The ravine was thankfully not a pit, and at the end of it he spotted a field, probably once used for wheat but now only blanched black with dead crops and thick mud. At the side of the field was a barn. He started towards it, breathing heavily. Calm. Calm. Thankfully, the groans of the corpses behind him died off as he continued onward. He might not have broken anything, but they did, and they wouldn’t be crawling out of that pile any time soon.
The barn door was wide open, and the faint and aged smell of hay stung his nostrils a bit, only blanketed by the oppressive muck of mud and torrential downpour. He stumbled in, tripping and burying his hands in gods-bless-it dry dirt, the dust running through his fingers as he stood back up and slid into one of the barn’s stalls, settling down. He was tired, more tired than he had ever been before, though he imagined part of that was the fact that his heart wasn’t being jolted awake every few seconds. That sent a shiver down his spine that he quieted by curling his arms around his chest, Walter forcing his breath to even. The device was broken, but that wasn’t the end of the world. All he had to do was figure out how to fix it! A mirror, some tools, it’d be fine… he drifted asleep thinking of the details.

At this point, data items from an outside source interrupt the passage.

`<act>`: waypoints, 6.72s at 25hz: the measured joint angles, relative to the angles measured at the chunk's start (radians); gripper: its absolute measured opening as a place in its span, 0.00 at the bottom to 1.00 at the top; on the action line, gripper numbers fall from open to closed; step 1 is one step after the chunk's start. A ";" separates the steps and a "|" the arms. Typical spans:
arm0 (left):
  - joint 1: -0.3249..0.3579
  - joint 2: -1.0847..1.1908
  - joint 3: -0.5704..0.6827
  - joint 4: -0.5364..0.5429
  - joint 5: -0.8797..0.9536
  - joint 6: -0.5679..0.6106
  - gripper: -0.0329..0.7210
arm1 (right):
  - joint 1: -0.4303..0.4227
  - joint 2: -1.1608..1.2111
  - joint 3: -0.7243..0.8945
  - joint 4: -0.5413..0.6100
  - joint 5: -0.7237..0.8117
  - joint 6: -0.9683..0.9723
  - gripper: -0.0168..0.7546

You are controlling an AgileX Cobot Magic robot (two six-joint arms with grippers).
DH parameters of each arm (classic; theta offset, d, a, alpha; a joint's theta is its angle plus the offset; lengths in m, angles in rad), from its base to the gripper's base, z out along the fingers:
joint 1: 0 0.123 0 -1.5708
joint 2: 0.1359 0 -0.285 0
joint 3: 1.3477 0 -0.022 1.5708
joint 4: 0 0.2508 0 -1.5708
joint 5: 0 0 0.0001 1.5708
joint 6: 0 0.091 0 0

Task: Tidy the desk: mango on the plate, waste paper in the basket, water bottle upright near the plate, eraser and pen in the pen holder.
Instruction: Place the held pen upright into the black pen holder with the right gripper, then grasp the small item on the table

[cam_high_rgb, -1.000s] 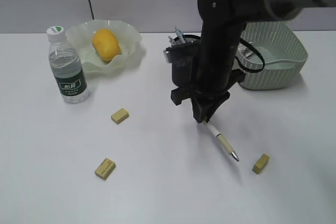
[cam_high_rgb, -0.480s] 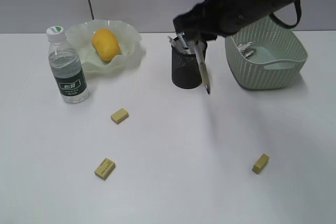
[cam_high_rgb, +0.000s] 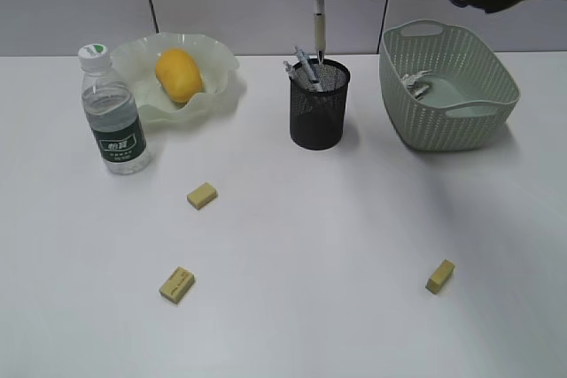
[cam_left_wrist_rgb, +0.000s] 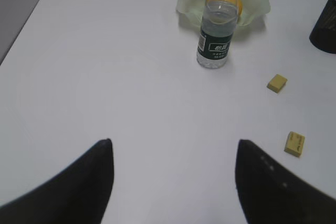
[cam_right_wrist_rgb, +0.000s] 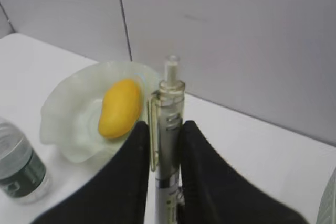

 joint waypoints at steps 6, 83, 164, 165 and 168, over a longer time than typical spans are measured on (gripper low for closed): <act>0.000 0.000 0.000 0.000 0.000 0.000 0.77 | -0.040 0.126 0.003 -0.004 -0.182 -0.008 0.22; 0.000 0.000 0.000 0.000 0.000 0.000 0.77 | -0.360 0.095 -0.367 -0.141 1.306 0.066 0.60; 0.000 0.000 0.000 0.000 -0.001 0.000 0.77 | -0.504 -1.743 0.729 0.000 1.147 -0.075 0.41; 0.000 0.000 0.000 0.000 -0.001 0.000 0.77 | -0.514 -1.743 0.729 0.000 1.147 -0.075 0.41; 0.000 0.000 0.000 0.000 -0.001 0.000 0.77 | -0.519 -1.743 0.729 0.000 1.147 -0.075 0.41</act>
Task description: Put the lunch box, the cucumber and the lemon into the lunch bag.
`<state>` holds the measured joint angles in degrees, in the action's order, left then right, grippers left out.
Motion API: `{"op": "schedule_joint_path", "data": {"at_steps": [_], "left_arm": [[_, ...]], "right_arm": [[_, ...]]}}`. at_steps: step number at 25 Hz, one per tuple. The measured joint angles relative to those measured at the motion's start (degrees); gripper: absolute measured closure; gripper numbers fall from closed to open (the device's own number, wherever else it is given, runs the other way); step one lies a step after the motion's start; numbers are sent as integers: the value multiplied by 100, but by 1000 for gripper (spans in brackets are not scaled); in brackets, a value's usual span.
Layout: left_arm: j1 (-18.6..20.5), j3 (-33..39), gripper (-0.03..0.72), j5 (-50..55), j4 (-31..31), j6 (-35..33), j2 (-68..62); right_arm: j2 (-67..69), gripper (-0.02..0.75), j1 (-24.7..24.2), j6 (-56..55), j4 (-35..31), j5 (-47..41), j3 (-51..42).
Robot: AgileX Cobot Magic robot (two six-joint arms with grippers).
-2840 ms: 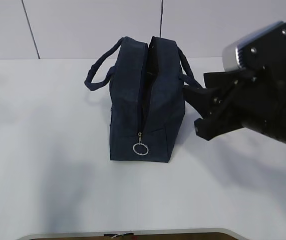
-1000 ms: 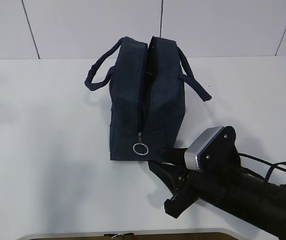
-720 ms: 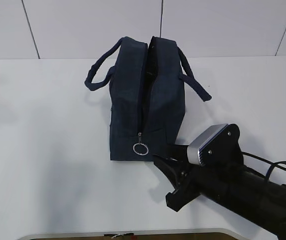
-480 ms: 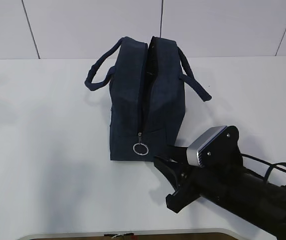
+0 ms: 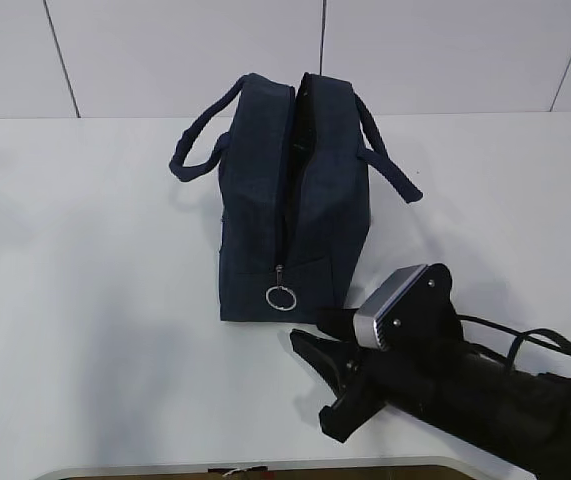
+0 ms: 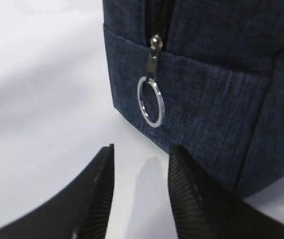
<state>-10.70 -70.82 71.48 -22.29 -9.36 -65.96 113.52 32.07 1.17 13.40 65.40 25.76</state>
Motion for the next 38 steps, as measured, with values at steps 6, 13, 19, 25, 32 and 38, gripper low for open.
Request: {"op": "schedule_joint_path", "data": {"at_steps": [6, 13, 19, 25, 32, 38], "left_arm": [[0, 0, 437, 0, 0, 0, 0], [0, 0, 437, 0, 0, 0, 0], [0, 0, 437, 0, 0, 0, 0], [0, 0, 437, 0, 0, 0, 0], [0, 0, 437, 0, 0, 0, 0], [0, 0, 437, 0, 0, 0, 0]], "right_arm": [[177, 437, 0, 0, 10, 1, 186], [205, 437, 0, 0, 12, 12, 438], [238, 437, 0, 0, 23, 24, 578], [511, 437, 0, 0, 88, 33, 648], [547, 437, 0, 0, 207, 33, 816], [547, 437, 0, 0, 272, 33, 887]]}}
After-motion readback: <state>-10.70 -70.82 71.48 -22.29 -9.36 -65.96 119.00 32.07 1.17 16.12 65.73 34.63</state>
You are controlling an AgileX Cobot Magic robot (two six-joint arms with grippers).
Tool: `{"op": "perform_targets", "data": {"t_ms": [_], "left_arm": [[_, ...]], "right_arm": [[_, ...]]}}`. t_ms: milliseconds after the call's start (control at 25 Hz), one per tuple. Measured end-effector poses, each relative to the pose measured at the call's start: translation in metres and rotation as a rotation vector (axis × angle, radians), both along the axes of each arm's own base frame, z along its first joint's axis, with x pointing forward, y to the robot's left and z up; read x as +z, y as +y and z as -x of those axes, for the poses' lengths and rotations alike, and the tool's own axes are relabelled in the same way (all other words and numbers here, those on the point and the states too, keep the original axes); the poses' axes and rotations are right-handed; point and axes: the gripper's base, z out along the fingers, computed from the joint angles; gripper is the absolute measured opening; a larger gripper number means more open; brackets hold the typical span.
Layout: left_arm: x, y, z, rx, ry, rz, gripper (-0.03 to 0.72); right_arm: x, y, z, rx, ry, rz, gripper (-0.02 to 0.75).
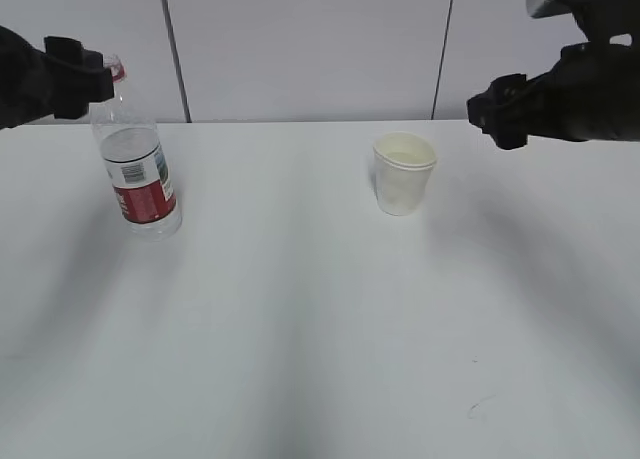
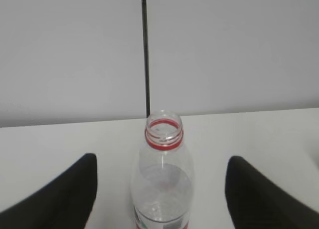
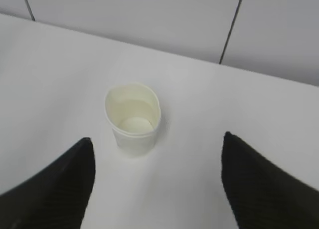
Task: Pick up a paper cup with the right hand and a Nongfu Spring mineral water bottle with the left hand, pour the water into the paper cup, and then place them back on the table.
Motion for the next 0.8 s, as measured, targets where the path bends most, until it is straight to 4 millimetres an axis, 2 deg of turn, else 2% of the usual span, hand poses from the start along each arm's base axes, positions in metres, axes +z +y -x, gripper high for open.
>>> {"op": "perform_targets", "data": {"t_ms": [160, 400, 600, 800], "left_arm": [[0.003, 0.001, 0.01, -0.014, 0.076, 0.04, 0.492], [-0.008, 0.002, 0.015, -0.003, 0.21, 0.057, 0.492], [-0.003, 0.004, 0.018, -0.036, 0.181, -0.042, 0.491], [-0.002, 0.012, 0.019, 0.026, 0.172, -0.13, 0.491]], "right_arm": [[0.01, -0.003, 0.001, -0.055, 0.194, 0.015, 0.59], [0.028, -0.005, 0.011, -0.103, 0.473, 0.027, 0.591], [0.045, -0.004, 0.017, -0.111, 0.573, 0.021, 0.591], [0.047, -0.004, 0.023, -0.112, 0.649, 0.023, 0.589]]}}
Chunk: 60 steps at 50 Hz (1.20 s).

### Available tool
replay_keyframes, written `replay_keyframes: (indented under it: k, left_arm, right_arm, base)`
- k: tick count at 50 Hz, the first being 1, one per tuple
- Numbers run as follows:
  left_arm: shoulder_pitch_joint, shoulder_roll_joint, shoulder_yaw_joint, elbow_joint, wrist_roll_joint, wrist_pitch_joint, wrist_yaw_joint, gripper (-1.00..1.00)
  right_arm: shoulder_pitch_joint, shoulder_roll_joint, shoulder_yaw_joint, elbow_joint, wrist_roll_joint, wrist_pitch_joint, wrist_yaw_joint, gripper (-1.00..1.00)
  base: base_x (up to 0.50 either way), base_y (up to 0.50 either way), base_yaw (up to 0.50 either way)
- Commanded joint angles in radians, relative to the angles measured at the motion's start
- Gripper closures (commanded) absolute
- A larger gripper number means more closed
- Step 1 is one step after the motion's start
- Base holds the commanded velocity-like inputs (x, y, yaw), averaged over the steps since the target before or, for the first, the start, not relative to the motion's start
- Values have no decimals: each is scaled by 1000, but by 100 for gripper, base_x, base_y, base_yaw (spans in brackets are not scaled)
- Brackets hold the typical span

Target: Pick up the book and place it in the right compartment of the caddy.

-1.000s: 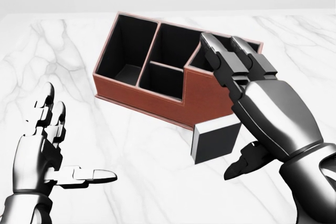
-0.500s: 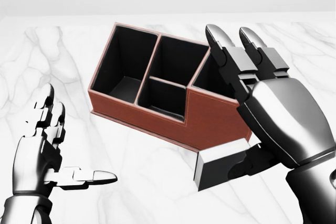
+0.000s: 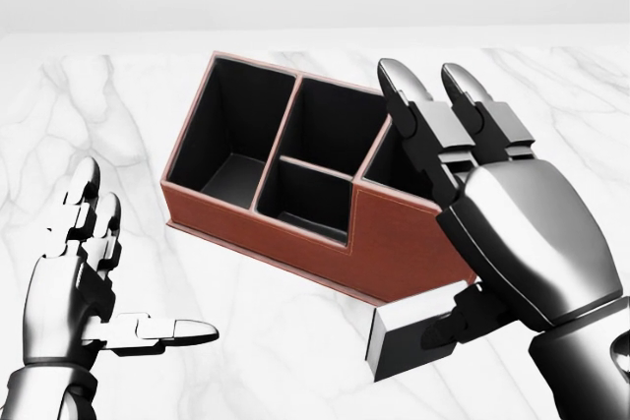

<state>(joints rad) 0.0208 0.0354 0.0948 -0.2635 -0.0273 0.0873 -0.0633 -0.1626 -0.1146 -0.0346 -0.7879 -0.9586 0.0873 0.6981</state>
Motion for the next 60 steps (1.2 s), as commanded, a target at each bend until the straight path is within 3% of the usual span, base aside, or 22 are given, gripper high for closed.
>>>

He dreamt that something was pinching on his earlobe and then woke up to see a man pinching his earlobe. Walter gasped sharply and jerked back, sharply crying in pain as the Forsaken’s grip stayed solid and kept him from moving around all too much. The rain was still dripping outside, but it had died down a little with the coming of the night, the only light in the barn the lanterns that the rotters were carrying at their sides. He glanced up slightly, eyes wide in fear as he looked into the face of one of the guards to his personal prison, the jovial face of his tormentor just as gleeful as usual. Walter was dragged out of the stall by his ear, stumbling and tripping over his own legs as he scrambled, grabbing the man’s hand only to get backhanded to the floor. There was a thump from his chest and a rush of adrenaline. He tasted blood in his mouth.
Not fresh. Not good.
Walter ignored the voice and dropped to his knees, clasping his hands and holding them up. There were three of the Forsaken here. He remembered all of them, from the tossed bowls of gruel to the beatings when he got a rifle’s sights or stock wrong for them. “H-hey hey, it’s all good here, right?”
“You broke out. They came in from YOUR cell, meatbag.”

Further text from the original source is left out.